Voices. A man peered out a window. Calhoun was a stranger with a blaster in his hand. The sight of him was a challenge to murder. The man in the window yelled. As Calhoun snapped a shot at him he jerked inside and the window crackled and smoked where the blaster-charge hit.

Man and tormal reached the line of the ground-car and the building door. The door was open. Calhoun swung up the dextrethyl sprayer and pumped explosive dextrethyl vapor into the room in a steady stream of vortex rings. He backed toward the ground-car, with Murgatroyd dancing agitatedly about his feet.

There was a crash of glass. Somebody'd plunged out a window. There were rushing feet inside. They'd be racing toward the door, from inside. But the hallway, or whatever was immediately inside, would be filled with anesthetic gas. Men would gasp and fall.

A man did fall. Calhoun heard the crash of his body as it hit the floor. But another man came plunging around the building's corner, blaster out, searching for Calhoun. He had to sight his target though, and then aim for it. Calhoun had only to pull his trigger. He did.

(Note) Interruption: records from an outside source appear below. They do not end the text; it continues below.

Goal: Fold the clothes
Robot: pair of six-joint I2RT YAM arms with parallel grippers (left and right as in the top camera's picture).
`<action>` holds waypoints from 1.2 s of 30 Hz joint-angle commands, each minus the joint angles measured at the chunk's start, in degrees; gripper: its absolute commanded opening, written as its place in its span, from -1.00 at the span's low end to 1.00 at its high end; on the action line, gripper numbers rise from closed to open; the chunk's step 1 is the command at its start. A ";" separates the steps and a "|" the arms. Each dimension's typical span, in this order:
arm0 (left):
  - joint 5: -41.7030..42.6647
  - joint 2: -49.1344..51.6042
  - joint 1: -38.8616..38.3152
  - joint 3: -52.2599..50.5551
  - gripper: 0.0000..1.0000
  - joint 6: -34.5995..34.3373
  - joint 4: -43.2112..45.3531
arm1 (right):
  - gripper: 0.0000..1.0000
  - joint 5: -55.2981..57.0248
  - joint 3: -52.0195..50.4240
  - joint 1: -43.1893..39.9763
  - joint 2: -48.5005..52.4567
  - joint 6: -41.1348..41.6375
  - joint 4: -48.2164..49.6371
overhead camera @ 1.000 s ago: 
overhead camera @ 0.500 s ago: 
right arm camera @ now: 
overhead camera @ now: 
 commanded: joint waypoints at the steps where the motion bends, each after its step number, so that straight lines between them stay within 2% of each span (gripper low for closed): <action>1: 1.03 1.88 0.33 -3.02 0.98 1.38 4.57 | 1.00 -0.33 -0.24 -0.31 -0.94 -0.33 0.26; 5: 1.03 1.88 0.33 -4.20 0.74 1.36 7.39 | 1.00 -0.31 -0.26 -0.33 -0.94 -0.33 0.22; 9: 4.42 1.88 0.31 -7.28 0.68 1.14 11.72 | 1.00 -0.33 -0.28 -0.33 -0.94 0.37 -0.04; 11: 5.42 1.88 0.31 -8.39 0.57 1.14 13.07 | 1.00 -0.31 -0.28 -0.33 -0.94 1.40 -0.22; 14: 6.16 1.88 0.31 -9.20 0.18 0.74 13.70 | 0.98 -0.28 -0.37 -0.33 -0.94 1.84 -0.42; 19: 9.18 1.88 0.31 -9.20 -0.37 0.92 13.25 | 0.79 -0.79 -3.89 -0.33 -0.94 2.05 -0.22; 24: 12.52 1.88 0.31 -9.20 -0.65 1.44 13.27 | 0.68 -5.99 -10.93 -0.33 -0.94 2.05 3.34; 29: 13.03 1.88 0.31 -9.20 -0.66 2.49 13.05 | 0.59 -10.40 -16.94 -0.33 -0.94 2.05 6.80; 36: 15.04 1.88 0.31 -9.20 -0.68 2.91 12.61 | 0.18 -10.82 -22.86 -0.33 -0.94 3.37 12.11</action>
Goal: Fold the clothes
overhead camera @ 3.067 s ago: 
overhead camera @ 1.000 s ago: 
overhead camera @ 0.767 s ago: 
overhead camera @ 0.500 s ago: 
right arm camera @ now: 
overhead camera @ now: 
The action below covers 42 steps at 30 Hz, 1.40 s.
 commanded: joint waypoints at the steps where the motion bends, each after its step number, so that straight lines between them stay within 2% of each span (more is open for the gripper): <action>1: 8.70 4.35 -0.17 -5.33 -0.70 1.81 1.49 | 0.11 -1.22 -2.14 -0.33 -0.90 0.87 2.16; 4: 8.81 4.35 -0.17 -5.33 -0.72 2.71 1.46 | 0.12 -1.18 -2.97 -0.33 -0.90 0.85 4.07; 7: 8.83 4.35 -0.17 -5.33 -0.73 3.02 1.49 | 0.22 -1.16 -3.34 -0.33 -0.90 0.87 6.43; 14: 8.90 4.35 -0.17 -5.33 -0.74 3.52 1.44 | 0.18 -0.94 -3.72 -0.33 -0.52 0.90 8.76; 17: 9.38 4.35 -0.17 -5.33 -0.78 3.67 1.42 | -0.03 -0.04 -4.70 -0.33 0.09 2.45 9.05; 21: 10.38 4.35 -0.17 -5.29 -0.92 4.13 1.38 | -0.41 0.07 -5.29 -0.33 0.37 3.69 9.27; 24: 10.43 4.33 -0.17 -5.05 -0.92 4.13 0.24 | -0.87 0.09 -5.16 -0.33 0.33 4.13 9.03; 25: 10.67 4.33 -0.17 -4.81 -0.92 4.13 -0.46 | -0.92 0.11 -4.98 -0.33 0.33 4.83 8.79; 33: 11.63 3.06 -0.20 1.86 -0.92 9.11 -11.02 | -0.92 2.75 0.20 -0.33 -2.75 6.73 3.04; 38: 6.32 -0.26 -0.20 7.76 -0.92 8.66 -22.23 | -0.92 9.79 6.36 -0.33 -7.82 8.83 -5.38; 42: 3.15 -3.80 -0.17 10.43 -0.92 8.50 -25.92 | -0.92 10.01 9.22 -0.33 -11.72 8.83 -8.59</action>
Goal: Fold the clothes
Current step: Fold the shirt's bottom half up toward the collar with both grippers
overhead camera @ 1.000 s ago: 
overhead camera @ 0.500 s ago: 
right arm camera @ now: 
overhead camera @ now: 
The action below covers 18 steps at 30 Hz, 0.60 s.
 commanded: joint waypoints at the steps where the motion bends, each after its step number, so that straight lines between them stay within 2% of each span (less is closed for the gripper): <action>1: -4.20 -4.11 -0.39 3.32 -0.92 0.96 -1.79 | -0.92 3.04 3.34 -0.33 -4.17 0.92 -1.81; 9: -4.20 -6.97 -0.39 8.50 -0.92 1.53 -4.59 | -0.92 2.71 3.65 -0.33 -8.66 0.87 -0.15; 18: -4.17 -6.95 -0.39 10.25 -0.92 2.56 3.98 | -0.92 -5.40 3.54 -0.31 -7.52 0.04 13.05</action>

More shouting inside the building. More rushing feet. More falls. Then there was the beginning of the rasping snarl of a blaster, and finally a cushioned, booming, roaring detonation which was the ignited dextrethyl vapor. The blast lifted part of the building's roof. It shattered partitions. It blew out windows.

Calhoun backed toward the ground-car. A blaster-bolt flashed past him. He deliberately traversed the building with his trigger held down. Smoke and flame leaped up. At least one more invader crumpled. Calhoun heard a voice yelling, "We're being attacked! The natives are throwing bombs! Rally! Rally! We need help!" 

It would be a broadcast call for assistance. Wherever men idled or loafed or tried desultorily to find something to loot, they would hear it. Even the crew working to repair the landing grid—and they would be close by—would hear it and swarm to help. Hunters would come. Men in cars—

Calhoun snatched Murgatroyd to the seat beside him. He turned the ignition key and tires screamed as he shot away.